Malattie della tiroide, sintomi e diagnosi: una settimana dedicata a prevenzione

di Cinzia Iannaccio 2

 Al via una settimana di prevenzione ed informazione circa le malattie della tiroide, in tutta Italia. Noduli alla tiroide, ipertiroidismo, ipotiroidismo, ma anche gozzo (a differenza di ciò che si può pensare è ancora relativamente frequente anche nel nostro Paese), tiroide di Hashimoto e tumori: sono solo alcuni dei problemi che possono colpire questo organo importantissimo per la salute e lo stato di benessere, in quanto deputato alla produzione di ormoni fondamentali. Sono quelli che regolano la velocità del battito cardiaco, la forza muscolare, il ciclo mestruale, tengono sotto controllo i livelli di colesterolo, e soprattutto (solo perché è la funzione più nota) controllano il metabolismo e dunque la quantità di energie che si bruciano ed il correlato peso corporeo.

I sintomi delle malattie della tiroide

Nonostante tutto questo, se ne parla ancora troppo poco, c’è una scarsa attenzione al problema e spesso la diagnosi di una malattia della tiroide viene effettuata per sbaglio, solo cercando di scoprire perché, ad esempio, non si riesce a dimagrire. Questo è solo uno dei sintomi, ma poi c’è l’insonnia, uno stato di nervosismo ed irritabilità non ben definito, tachicardia ricorrente, alterazioni del ciclo mestruale, ma anche in caso di ipertiroidismo, un dimagrimento eccessivo, e gli occhi che sembrano uscire dalle orbite. Un collo ingrossato può essere sintomo di gozzo o un piccolo bozzo in evidenza, un nodulo.
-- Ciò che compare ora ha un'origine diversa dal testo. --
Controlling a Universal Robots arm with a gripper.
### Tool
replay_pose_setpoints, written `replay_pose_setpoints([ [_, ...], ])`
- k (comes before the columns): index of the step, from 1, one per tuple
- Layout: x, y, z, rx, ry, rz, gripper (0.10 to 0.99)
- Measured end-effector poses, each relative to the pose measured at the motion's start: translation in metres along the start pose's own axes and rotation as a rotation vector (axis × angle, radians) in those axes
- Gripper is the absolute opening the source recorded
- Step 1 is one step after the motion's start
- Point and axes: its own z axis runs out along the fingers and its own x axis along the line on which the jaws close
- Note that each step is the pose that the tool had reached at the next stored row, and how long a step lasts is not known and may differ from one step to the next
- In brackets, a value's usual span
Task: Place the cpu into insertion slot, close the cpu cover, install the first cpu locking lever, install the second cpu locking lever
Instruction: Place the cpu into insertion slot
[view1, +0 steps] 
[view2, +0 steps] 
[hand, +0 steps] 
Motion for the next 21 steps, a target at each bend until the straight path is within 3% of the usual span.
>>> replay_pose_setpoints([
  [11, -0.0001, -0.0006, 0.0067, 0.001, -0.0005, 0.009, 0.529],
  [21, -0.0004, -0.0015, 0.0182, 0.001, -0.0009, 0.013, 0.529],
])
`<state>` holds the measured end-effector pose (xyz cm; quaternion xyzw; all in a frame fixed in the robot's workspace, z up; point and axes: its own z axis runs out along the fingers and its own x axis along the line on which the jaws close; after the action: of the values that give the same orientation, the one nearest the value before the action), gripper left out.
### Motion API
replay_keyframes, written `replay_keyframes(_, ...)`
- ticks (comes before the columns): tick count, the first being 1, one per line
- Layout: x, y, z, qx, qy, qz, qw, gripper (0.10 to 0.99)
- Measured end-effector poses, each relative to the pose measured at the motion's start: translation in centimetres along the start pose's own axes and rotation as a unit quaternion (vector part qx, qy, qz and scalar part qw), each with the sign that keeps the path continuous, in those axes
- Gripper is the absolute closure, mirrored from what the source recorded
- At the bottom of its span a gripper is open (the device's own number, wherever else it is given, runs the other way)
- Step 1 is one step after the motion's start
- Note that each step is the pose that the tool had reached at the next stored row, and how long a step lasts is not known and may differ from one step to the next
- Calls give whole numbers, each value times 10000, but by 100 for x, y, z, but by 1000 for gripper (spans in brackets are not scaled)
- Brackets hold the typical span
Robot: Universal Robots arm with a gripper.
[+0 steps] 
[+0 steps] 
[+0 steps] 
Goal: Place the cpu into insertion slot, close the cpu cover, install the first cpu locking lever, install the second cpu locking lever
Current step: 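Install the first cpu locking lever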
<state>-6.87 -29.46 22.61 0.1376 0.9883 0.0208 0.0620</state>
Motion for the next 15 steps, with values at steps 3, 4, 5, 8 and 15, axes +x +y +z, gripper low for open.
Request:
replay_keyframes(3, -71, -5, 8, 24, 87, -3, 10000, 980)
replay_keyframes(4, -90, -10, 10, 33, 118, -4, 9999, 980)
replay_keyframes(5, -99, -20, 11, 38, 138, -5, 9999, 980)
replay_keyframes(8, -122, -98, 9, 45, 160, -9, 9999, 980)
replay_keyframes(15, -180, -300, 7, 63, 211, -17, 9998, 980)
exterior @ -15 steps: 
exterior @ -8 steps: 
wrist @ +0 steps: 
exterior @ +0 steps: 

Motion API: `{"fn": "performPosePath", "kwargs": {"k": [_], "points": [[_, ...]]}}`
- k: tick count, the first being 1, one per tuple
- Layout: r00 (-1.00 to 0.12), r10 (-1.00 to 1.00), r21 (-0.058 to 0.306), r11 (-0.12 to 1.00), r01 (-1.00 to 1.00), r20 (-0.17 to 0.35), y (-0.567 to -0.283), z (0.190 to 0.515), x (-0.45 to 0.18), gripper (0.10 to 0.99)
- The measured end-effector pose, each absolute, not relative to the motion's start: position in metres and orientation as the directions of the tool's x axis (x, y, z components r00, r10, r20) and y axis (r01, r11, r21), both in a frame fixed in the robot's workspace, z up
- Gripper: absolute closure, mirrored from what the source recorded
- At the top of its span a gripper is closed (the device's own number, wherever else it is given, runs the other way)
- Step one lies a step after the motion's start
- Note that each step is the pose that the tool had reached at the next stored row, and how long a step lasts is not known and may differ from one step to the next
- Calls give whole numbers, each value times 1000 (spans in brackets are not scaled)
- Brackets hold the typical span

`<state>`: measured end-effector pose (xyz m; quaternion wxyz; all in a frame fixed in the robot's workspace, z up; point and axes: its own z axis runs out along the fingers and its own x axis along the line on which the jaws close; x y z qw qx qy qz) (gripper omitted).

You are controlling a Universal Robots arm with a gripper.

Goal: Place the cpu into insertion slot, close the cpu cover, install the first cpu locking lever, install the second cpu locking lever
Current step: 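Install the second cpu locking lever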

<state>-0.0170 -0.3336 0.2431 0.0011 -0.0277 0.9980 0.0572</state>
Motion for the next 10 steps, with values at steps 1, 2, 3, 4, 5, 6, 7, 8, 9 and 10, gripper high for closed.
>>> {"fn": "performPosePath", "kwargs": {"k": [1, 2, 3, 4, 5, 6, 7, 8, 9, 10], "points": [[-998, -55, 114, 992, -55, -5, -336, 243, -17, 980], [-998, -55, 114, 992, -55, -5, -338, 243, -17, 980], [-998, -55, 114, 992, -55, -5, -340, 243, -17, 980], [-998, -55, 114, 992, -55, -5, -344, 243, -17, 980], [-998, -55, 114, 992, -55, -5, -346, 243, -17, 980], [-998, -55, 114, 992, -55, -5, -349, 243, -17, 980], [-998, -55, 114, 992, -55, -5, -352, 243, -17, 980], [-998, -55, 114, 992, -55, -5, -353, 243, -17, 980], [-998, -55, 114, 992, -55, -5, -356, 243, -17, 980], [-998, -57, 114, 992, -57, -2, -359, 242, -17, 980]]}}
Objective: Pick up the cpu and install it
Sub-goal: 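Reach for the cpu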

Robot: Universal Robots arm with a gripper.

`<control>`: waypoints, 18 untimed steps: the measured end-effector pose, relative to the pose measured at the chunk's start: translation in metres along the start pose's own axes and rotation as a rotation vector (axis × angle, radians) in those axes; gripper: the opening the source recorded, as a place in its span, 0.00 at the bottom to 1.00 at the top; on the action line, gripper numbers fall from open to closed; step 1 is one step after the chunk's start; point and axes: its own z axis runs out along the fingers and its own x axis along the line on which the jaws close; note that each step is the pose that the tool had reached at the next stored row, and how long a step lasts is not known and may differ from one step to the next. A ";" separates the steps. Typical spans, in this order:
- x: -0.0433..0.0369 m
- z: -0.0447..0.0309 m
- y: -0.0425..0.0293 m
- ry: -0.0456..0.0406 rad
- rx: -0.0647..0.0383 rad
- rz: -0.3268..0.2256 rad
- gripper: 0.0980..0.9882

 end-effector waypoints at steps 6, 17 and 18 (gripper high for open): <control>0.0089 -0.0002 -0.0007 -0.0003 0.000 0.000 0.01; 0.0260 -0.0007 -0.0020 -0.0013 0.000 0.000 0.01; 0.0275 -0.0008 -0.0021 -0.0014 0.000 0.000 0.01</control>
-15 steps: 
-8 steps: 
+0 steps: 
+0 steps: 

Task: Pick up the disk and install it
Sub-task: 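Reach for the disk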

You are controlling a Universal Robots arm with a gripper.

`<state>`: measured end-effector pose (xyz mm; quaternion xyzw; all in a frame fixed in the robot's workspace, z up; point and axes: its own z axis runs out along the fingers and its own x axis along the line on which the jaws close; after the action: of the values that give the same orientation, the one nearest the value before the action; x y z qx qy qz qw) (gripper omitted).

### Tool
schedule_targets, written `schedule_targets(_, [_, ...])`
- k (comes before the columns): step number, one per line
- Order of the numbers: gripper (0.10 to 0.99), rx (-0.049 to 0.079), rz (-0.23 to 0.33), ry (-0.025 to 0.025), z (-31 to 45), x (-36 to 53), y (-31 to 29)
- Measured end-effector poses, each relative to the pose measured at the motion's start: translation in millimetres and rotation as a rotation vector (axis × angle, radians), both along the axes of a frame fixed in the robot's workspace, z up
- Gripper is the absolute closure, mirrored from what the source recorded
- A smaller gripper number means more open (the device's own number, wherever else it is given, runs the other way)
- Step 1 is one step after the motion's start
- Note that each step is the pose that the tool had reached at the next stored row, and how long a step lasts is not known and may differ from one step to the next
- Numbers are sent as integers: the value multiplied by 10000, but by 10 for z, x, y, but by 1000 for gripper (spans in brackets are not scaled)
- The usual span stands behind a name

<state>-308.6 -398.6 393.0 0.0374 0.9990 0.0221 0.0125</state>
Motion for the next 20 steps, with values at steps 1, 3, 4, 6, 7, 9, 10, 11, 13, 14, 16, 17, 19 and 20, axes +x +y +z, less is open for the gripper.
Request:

A parte i sintomi clinici come quest’ultimo, visibili ad occhio nudo (ma solo se il nodulo è grande), per il resto si tratta di una sintomatologia aspecifica per cui è difficile arrivare ad una diagnosi precoce e diretta allo stato attuale delle cose.

La diagnosi delle malattie della tiroide

Di fatto basterebbe uno screening periodico con semplici esami del sangue (TSH, FT4,FT3) per tenere sotto controllo la situazione, soprattutto per chi ha familiarità con le malattie della tiroide, tumore tiroideo in primis. Non è previsto dal sistema sanitario nazionale al pari di quello per il tumore al collo dell’utero o della prostata, ma è importante comunque effettuarlo se si è a rischio. Il tutto può comportare, oltre la visita specialistica, anche una ecografia della tiroide: i test sono diversi a seconda delle patologie. Diagnosi precoce significa anche prevenzione in molti casi e soprattutto una qualità di vita migliore, visto che si tratta di patologie curabili: anche il tumore della tiroide ha una sopravvivenza altissima, che sfiora il 98% della sopravvivenza.